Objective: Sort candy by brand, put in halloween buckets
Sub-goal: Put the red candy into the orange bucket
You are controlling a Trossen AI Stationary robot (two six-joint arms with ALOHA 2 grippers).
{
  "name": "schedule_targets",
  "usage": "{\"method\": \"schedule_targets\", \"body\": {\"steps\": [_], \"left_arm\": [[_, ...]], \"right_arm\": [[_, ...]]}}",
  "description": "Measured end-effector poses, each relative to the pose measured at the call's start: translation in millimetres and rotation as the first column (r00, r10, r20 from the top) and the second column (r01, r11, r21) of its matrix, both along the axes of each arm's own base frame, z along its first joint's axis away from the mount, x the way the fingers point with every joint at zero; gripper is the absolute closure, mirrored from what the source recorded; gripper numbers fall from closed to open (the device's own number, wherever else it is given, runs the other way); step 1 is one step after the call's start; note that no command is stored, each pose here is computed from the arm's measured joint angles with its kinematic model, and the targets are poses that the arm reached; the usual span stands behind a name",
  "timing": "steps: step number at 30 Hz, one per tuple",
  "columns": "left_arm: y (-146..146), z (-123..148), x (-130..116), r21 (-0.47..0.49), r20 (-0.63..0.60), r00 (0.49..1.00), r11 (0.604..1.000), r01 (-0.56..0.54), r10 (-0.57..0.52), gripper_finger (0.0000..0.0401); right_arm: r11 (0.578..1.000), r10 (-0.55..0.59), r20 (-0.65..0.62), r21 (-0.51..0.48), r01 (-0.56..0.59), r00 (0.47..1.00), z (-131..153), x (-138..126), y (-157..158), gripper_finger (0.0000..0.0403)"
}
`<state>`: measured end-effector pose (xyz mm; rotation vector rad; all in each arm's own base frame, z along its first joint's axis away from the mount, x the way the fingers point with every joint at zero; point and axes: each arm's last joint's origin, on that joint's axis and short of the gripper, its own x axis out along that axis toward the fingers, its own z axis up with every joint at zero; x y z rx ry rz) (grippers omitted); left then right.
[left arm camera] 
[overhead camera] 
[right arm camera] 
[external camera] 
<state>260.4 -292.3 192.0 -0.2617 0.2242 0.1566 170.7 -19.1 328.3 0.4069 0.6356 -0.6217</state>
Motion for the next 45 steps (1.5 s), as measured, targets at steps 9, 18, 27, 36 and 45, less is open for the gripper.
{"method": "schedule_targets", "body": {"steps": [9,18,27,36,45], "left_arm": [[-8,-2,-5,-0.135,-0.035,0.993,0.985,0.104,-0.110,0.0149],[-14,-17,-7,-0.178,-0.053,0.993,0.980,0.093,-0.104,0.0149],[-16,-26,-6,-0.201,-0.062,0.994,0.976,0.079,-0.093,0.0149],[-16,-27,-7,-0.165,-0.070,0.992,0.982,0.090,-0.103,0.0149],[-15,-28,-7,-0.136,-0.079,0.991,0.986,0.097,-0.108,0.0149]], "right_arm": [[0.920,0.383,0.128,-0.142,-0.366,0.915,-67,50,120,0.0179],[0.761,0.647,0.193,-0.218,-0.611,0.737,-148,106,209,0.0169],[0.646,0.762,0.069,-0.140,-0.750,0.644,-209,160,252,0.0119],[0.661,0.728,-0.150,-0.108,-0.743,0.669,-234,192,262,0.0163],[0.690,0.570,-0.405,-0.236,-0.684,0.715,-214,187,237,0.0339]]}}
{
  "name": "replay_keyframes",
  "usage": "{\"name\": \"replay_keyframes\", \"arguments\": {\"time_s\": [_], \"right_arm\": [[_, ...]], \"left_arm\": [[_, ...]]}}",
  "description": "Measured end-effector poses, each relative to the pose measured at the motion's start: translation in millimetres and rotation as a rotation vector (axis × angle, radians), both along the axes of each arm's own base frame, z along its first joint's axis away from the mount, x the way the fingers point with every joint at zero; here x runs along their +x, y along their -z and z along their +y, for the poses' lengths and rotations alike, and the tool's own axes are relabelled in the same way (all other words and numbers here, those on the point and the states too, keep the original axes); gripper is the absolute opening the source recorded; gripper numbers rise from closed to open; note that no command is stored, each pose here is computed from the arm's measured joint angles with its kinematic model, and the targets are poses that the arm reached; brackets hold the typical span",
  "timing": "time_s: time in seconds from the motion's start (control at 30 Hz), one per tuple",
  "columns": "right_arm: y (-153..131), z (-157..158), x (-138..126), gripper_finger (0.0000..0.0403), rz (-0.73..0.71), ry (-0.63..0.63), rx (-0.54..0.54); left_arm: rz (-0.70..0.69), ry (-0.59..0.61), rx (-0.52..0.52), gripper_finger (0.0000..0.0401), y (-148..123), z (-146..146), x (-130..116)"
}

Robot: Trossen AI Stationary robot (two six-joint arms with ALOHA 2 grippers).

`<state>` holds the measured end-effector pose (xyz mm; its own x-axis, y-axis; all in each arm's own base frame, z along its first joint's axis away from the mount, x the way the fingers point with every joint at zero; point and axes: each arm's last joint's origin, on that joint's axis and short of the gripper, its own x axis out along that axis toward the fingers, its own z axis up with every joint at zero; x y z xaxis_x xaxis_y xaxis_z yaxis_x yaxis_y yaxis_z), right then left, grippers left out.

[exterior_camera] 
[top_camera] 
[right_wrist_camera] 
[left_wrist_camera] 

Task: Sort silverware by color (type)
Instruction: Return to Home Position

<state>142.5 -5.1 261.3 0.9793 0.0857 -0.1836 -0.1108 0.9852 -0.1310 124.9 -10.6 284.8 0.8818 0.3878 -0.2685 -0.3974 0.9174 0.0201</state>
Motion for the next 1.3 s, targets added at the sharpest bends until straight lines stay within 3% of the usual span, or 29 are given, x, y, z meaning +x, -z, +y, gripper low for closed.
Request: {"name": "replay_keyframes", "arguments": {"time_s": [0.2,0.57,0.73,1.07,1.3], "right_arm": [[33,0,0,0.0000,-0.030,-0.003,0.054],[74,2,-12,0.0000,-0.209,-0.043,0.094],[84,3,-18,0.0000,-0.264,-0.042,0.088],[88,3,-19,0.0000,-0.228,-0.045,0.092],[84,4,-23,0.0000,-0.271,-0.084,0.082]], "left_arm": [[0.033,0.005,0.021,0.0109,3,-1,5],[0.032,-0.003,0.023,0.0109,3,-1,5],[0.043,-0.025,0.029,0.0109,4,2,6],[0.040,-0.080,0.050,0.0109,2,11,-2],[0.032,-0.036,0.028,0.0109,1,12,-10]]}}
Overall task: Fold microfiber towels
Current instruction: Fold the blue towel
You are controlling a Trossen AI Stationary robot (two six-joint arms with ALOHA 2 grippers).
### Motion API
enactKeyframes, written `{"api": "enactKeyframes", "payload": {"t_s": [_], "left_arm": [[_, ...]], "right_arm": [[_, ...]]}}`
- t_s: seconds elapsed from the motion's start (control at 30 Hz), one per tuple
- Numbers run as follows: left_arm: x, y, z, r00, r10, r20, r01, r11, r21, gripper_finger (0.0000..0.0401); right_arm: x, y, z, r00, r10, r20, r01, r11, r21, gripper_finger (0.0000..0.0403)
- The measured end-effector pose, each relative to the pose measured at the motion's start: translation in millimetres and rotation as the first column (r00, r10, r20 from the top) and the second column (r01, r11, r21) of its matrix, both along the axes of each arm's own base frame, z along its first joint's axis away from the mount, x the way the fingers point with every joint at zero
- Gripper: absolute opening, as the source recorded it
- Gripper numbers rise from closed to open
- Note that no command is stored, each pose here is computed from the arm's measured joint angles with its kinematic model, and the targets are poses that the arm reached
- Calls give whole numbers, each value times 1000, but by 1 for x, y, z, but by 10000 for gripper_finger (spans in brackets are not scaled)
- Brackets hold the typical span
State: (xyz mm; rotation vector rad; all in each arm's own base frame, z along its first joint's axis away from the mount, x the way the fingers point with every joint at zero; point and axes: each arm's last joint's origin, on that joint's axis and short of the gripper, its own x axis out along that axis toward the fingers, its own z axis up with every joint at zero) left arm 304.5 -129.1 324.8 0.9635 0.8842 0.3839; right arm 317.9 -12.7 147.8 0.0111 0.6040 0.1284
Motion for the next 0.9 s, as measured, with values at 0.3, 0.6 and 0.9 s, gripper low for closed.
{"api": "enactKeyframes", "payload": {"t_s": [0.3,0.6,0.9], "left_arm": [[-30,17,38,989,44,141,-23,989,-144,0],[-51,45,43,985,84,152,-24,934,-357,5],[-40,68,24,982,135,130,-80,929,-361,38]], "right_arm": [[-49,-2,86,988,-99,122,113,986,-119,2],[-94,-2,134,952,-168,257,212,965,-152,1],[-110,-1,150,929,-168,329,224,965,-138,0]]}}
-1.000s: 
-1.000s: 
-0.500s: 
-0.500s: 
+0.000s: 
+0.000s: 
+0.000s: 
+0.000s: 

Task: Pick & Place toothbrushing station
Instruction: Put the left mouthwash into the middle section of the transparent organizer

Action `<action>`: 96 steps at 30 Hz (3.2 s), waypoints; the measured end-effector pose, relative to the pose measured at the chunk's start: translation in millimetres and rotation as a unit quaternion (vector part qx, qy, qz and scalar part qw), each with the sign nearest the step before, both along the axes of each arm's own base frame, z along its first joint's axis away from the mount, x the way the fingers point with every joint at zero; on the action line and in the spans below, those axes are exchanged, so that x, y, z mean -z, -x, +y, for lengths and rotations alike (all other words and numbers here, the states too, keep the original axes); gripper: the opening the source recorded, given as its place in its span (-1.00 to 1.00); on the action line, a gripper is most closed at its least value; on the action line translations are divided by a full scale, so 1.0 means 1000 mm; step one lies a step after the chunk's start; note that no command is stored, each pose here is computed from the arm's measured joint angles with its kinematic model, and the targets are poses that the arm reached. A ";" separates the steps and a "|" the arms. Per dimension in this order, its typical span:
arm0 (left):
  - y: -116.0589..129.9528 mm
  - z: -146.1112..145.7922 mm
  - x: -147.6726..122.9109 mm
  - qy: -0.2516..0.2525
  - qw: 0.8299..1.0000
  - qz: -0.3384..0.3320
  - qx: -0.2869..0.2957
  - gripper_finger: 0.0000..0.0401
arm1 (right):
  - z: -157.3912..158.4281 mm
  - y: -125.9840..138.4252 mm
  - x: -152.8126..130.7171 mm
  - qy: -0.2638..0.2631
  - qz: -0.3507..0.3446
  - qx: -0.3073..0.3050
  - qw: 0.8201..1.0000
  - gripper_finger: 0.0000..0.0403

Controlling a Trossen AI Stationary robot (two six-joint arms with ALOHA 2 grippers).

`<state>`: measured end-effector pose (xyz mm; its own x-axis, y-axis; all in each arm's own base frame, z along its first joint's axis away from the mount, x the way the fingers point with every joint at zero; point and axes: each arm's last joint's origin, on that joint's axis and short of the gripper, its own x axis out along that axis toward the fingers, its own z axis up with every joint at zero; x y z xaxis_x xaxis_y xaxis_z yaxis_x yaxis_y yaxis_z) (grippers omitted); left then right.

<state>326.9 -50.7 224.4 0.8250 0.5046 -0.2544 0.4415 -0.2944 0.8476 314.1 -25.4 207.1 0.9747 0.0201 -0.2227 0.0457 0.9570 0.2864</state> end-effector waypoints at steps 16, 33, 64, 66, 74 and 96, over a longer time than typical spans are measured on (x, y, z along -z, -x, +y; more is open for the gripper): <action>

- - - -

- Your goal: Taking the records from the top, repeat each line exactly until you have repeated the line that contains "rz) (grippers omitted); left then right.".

- Problem solution:
Objective: Sort candy by brand, put in halloween buckets
Sub-goal: Put the red candy into the orange bucket
You are controlling a Trossen AI Stationary robot (two six-joint arms with ALOHA 2 grippers).
{
  "name": "schedule_targets",
  "usage": "{\"method\": \"schedule_targets\", \"body\": {\"steps\": [_], \"left_arm\": [[_, ...]], \"right_arm\": [[_, ...]]}}",
  "description": "Measured end-effector poses, each relative to the pose measured at the call's start: translation in millimetres and rotation as the first column (r00, r10, r20 from the top) and the second column (r01, r11, r21) of its matrix, both along the axes of each arm's own base frame, z along its first joint's axis away from the mount, x the way the fingers point with every joint at zero; gripper is the absolute closure, mirrored from what the source recorded; gripper numbers fall from closed to open (the device's own number, wherever else it is given, runs the other way); step 1 is one step after the call's start; note that no command is stored, each pose here is computed from the arm's measured joint angles with its kinematic model, and the targets are poses that the arm reached; the usual span stands behind a name",
  "timing": "steps: step number at 30 Hz, one per tuple",
  "columns": "left_arm: y (-146..146), z (-123..148), x (-130..116), r21 (-0.47..0.49), r20 (-0.63..0.60), r00 (0.49..1.00), r11 (0.604..1.000), r01 (-0.56..0.54), r10 (-0.57..0.52), gripper_finger (0.0000..0.0401); right_arm: r11 (0.578..1.000), r10 (-0.55..0.59), r20 (-0.65..0.62), r21 (-0.51..0.48), r01 (-0.56..0.59), r00 (0.47..1.00), z (-131..153), x (-138..126), y (-157..158), gripper_finger (0.0000..0.0403)"
}
`<state>`: measured end-effector pose (xyz mm; rotation vector rad; all in each arm's own base frame, z along its first joint's axis away from the mount, x the way the fingers point with every joint at zero; point and axes: each arm's last joint's origin, on that joint's axis and short of the gripper, its own x axis out along that axis toward the fingers, its own z axis up with every joint at zero; x y z rx ry rz) (grippers omitted); left then right.

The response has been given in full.